“多谢师座教导,”蒋肖道,“怪弥勒感激不尽。”
“怪弥勒,”缘怀只笑,“你倒给你自己取了个好名。”
蒋肖笑笑,并不回话。
许久,才听见缘怀手里的木鱼重响。
“罢了罢了,”他说,“因果皆有报,只是你要明白,所有的路都是自己选的罢了。”
“弟子谨遵教诲。”
蒋承今日心情不大好。
起初是因为晨起的时候见到了一只乌鸦。他觉得不祥,便弹了一粒石子将它击坠于地上,可偏偏那畜生不知好歹,挣扎之间竟然还泄了些浊物,竟然就这么从半空里坠落在了蒋承的肩头,激得他大喊几声晦气。
连带着习武时候都带了一身怨气,心猿意马。
“又错了。

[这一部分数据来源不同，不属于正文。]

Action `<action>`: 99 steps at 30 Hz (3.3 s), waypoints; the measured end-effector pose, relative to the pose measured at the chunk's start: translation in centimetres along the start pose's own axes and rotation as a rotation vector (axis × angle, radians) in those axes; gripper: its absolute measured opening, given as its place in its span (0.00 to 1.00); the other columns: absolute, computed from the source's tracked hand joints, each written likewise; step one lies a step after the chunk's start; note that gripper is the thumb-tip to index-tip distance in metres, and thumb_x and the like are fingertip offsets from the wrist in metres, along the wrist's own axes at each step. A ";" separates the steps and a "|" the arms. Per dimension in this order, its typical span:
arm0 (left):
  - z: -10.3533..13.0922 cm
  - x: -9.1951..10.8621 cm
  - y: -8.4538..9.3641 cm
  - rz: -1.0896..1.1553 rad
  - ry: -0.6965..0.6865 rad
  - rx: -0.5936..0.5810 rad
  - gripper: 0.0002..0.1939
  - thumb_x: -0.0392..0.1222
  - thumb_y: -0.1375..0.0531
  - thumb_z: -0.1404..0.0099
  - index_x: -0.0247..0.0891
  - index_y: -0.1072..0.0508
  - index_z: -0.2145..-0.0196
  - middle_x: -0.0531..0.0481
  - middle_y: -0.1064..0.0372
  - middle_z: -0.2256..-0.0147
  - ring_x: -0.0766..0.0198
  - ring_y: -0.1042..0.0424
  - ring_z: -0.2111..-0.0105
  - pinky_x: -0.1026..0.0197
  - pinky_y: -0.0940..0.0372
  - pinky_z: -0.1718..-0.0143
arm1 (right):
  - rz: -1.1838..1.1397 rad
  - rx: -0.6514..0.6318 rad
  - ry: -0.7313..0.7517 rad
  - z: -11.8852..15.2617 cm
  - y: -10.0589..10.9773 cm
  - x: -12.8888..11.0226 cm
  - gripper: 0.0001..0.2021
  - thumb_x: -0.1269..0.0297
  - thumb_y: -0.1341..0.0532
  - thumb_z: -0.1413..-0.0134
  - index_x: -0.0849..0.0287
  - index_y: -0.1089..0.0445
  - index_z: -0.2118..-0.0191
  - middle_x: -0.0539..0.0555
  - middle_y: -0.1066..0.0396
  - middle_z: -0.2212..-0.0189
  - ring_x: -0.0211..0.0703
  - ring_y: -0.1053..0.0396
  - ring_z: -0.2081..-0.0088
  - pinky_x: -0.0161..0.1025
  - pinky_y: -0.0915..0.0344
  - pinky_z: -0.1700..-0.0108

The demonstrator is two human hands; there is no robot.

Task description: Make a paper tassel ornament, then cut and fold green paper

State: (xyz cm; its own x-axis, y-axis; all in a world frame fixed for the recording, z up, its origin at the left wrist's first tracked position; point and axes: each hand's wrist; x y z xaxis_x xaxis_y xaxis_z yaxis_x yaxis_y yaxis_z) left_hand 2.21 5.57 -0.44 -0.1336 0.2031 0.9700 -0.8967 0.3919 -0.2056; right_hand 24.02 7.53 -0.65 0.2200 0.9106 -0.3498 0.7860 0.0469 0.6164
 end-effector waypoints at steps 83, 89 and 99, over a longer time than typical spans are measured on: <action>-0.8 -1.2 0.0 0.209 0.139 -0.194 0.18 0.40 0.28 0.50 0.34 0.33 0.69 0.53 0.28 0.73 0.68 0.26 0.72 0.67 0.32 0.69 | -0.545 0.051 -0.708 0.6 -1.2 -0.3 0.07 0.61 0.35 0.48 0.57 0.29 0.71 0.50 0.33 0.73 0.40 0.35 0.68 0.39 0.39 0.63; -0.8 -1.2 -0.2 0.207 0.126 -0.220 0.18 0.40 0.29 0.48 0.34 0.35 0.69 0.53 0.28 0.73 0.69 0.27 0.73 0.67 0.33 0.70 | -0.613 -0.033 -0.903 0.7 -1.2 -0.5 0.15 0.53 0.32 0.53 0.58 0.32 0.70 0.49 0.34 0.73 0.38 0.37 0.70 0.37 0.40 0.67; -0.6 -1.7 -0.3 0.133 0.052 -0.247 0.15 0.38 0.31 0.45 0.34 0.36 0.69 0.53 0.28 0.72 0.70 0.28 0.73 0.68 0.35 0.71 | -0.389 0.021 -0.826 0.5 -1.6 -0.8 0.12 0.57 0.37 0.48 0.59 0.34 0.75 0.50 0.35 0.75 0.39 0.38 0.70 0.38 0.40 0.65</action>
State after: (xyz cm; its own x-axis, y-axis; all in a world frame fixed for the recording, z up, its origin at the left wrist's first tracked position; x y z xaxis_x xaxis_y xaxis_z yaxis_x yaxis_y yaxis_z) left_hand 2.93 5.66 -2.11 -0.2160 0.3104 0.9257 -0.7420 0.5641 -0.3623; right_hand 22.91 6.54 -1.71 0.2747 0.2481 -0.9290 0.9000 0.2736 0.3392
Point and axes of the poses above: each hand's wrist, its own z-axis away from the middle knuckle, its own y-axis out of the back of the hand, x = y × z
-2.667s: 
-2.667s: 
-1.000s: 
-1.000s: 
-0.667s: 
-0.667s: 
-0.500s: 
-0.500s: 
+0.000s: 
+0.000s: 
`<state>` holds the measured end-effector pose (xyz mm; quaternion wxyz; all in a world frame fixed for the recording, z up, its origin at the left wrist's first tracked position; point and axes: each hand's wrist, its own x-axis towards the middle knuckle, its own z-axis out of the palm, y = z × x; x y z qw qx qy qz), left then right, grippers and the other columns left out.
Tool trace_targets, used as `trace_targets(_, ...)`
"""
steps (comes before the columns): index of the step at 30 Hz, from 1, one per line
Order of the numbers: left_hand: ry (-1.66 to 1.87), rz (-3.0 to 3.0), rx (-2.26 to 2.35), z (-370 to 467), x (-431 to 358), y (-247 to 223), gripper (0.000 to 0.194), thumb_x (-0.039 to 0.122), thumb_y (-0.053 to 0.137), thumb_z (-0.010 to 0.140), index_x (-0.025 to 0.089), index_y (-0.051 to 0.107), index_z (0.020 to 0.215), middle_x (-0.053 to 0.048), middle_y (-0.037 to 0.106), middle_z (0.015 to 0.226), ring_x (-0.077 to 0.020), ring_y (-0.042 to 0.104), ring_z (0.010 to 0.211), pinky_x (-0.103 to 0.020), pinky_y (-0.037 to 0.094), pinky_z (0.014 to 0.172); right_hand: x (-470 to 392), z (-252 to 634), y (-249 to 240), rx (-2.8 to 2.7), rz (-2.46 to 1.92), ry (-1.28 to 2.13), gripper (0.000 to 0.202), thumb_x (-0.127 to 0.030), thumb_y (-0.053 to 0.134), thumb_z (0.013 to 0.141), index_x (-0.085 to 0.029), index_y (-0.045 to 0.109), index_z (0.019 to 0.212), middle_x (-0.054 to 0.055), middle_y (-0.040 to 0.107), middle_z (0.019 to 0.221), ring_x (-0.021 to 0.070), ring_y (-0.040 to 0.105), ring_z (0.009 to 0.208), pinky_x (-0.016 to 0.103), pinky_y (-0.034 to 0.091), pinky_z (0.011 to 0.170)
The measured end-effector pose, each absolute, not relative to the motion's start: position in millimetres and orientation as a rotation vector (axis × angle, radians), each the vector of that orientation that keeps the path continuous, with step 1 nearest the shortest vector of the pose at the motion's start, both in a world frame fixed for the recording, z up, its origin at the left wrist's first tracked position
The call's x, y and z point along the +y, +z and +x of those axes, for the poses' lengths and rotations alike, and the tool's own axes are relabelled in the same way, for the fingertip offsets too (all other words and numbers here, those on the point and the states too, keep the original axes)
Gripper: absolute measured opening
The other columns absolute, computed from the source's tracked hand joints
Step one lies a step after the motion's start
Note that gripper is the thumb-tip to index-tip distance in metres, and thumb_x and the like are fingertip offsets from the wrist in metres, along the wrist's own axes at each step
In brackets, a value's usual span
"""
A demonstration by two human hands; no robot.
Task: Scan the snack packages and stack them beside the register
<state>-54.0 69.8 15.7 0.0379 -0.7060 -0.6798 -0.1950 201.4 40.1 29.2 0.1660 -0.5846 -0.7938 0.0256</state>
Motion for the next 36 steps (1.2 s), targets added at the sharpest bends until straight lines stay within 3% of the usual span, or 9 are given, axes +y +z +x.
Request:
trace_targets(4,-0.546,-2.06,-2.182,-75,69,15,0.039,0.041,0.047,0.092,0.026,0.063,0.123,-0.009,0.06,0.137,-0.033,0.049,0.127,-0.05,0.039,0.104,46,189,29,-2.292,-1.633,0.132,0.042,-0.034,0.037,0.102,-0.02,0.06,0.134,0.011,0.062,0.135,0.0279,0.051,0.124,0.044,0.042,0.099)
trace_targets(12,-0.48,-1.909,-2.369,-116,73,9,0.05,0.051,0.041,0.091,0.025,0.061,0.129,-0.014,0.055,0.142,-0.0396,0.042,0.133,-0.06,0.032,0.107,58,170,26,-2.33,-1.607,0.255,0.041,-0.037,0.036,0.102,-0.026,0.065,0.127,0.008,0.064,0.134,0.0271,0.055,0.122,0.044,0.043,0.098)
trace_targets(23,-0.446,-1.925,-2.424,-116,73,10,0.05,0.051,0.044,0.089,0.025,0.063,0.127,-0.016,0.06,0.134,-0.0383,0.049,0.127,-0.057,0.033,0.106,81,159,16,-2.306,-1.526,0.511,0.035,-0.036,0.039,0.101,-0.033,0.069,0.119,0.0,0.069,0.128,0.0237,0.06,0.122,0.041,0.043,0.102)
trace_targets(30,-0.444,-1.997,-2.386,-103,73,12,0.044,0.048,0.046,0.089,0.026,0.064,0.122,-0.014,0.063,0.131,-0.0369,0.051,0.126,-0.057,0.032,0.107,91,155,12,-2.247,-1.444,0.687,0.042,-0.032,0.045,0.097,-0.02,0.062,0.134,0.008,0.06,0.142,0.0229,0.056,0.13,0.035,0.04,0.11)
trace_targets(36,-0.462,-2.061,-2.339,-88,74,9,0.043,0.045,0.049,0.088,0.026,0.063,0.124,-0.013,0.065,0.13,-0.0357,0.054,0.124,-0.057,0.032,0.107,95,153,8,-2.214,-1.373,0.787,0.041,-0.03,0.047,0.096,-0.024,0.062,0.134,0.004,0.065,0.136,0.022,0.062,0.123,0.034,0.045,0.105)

”
父亲蒋凉之一道竹戒就这么打在了他的背心,几乎让蒋承痛得周身一缩,回头看过去,却是那双饱含威严的眼睛。
“怎么今日一直心不在焉?”
“左右都是一样的功夫,少练这么几日又何妨?”蒋承撒娇道,“倒是父亲,前些时日大夫不是还嘱咐您注意调养,这么一大早起来,不是少了诸多歇息?”